■ **Problem to solve**
Return the material exactly, first line through the line containing "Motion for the", and nothing more. Pictures stay out.

■ **Recorded information**
#####
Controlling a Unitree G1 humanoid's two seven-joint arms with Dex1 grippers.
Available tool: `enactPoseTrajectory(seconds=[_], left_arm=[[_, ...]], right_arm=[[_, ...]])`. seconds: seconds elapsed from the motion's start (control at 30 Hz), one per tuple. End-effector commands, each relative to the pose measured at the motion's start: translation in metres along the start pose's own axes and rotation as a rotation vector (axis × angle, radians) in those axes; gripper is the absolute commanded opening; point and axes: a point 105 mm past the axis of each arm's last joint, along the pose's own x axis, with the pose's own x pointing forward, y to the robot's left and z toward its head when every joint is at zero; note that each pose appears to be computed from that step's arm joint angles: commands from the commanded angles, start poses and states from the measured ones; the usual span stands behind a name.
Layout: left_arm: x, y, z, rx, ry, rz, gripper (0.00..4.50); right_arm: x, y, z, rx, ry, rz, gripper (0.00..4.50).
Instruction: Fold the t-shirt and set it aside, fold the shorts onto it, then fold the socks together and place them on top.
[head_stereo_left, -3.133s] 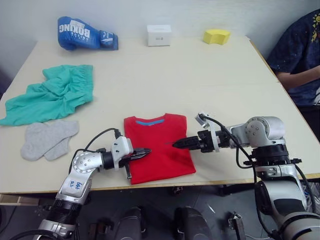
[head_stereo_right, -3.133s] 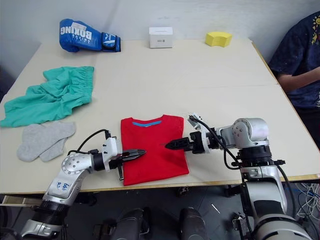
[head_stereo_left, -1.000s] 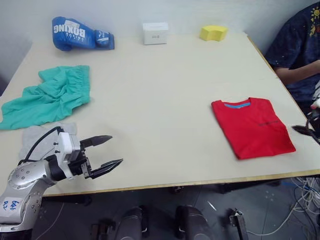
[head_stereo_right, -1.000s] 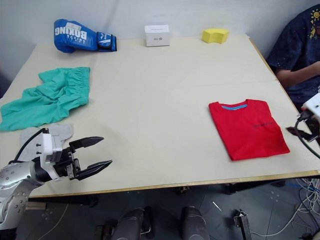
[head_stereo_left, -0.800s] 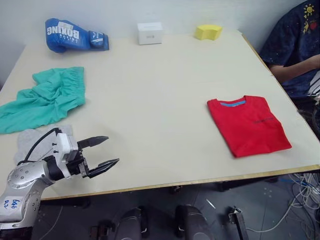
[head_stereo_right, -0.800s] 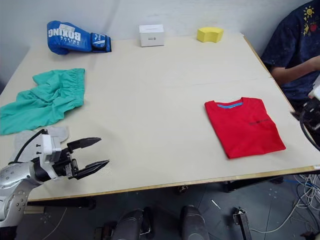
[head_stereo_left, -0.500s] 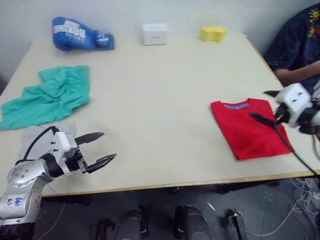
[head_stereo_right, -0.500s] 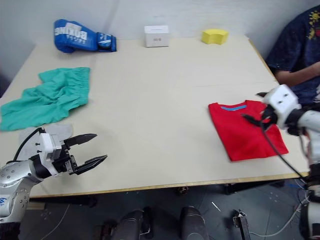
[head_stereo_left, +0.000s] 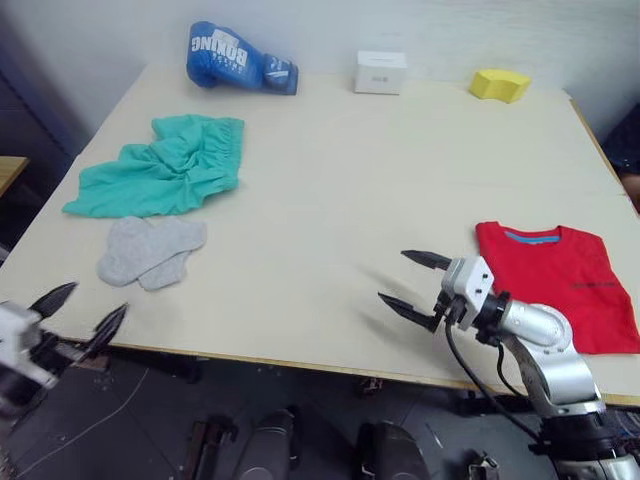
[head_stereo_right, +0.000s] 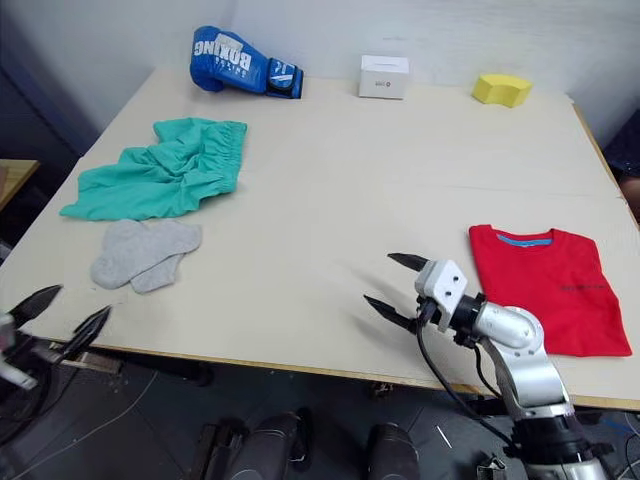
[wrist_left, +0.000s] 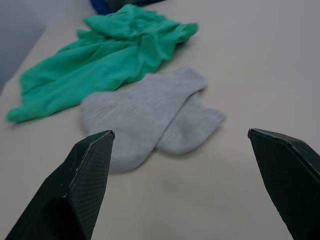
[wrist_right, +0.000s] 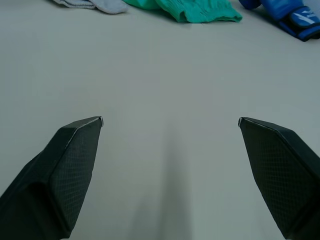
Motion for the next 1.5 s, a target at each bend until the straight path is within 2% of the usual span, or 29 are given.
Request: enactPoseTrajectory(seconds=[0.03, 0.1, 0.17, 0.23, 0.33, 0.47, 0.6, 0.77, 0.87, 0.93, 0.97, 1.07, 1.17, 1.3, 1.47, 1.5], left_arm=[[-0.032, 0.018, -0.011, -0.048, 0.061, 0.136, 4.5], [-0.033, 0.019, -0.011, -0.068, 0.076, 0.15, 4.5], [-0.024, 0.017, -0.001, -0.085, 0.057, 0.129, 4.5], [-0.002, 0.009, 0.015, -0.093, 0.034, 0.057, 4.5], [0.034, -0.004, 0.029, -0.113, 0.072, -0.051, 4.5], [0.11, -0.018, 0.058, 0.016, 0.1, -0.198, 4.5], [0.181, -0.028, 0.072, 0.134, 0.097, -0.235, 4.5], [0.246, -0.029, 0.061, 0.172, 0.163, -0.138, 4.5], [0.262, -0.034, 0.05, 0.214, 0.242, -0.09, 4.5], [0.263, -0.028, 0.042, 0.303, 0.307, -0.031, 4.5], [0.264, -0.023, 0.044, 0.303, 0.3, 0.015, 4.5], [0.265, -0.022, 0.045, 0.268, 0.294, 0.05, 3.93], [0.269, -0.026, 0.052, 0.187, 0.248, 0.058, 3.07], [0.276, -0.035, 0.06, 0.179, 0.228, 0.051, 1.83], [0.282, -0.043, 0.066, 0.126, 0.179, 0.058, 0.16], [0.283, -0.045, 0.067, 0.112, 0.168, 0.056, 0.07]], right_arm=[[-0.023, -0.002, 0.006, -0.075, -0.008, -0.12, 4.45], [-0.032, 0.007, 0.005, -0.075, 0.005, -0.112, 4.45], [-0.036, 0.01, 0.008, -0.066, 0.002, -0.122, 4.45], [-0.039, 0.007, 0.006, 0.001, 0.033, -0.153, 4.45], [-0.034, 0.004, 0.006, 0.023, 0.059, -0.148, 4.45], [-0.017, -0.009, 0.027, -0.007, -0.006, -0.15, 4.45], [-0.012, -0.013, 0.031, -0.005, -0.017, -0.165, 4.45], [-0.011, -0.016, 0.038, -0.009, -0.028, -0.218, 4.45], [-0.014, -0.014, 0.043, -0.016, -0.029, -0.252, 4.45], [-0.018, -0.015, 0.047, -0.02, -0.029, -0.288, 4.45], [-0.02, -0.016, 0.048, -0.017, -0.03, -0.311, 4.45], [-0.032, -0.012, 0.049, -0.034, 0.001, -0.363, 4.5], [-0.053, -0.006, 0.051, -0.045, 0.045, -0.424, 4.5], [-0.073, 0.003, 0.05, -0.053, 0.114, -0.465, 4.5], [-0.079, 0.011, 0.049, -0.069, 0.153, -0.465, 4.5], [-0.079, 0.012, 0.048, -0.072, 0.155, -0.464, 4.5]])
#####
■ **Finished task**
Controlling a Unitree G1 humanoid's two seven-joint arms with Dex1 grippers.
Available tool: `enactPoseTrajectory(seconds=[_], left_arm=[[_, ...]], right_arm=[[_, ...]])`. seconds: seconds elapsed from the motion's start (control at 30 Hz), one per tuple. End-effector commands, each relative to the pose measured at the motion's start: translation in metres along the start pose's own axes and rotation as a rotation vector (axis × angle, radians) in those axes; gripper is the absolute commanded opening; point and axes: a point 105 mm past the axis of each arm's last joint, along the pose's own x axis, with the pose's own x pointing forward, y to the robot's left and z toward its head when every joint is at zero; note that each pose appears to be computed from that step's arm joint angles: commands from the commanded angles, start poses and states from the measured ones; the usual span stands behind a name.
Layout: left_arm: x, y, z, rx, ry, rz, gripper (0.00..4.50); right_arm: x, y, z, rx, ry, rz, gripper (0.00..4.50).
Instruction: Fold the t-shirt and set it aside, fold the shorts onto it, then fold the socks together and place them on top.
[head_stereo_left, -3.133s] 
[head_stereo_right, -3.133s] 
[head_stereo_left, -1.000s] 
[head_stereo_right, -1.000s] 
[head_stereo_left, -0.800s] 
[head_stereo_right, -0.800s] 
[head_stereo_left, -0.500s] 
[head_stereo_right, -0.500s] 
[head_stereo_left, +0.000s] 
[head_stereo_right, +0.000s] 
[wrist_left, +0.000s] 
[wrist_right, +0.000s] 
Motion for the next 1.5 s, a target at each bend until the straight path is within 2% of the usual span, or 29 are given.

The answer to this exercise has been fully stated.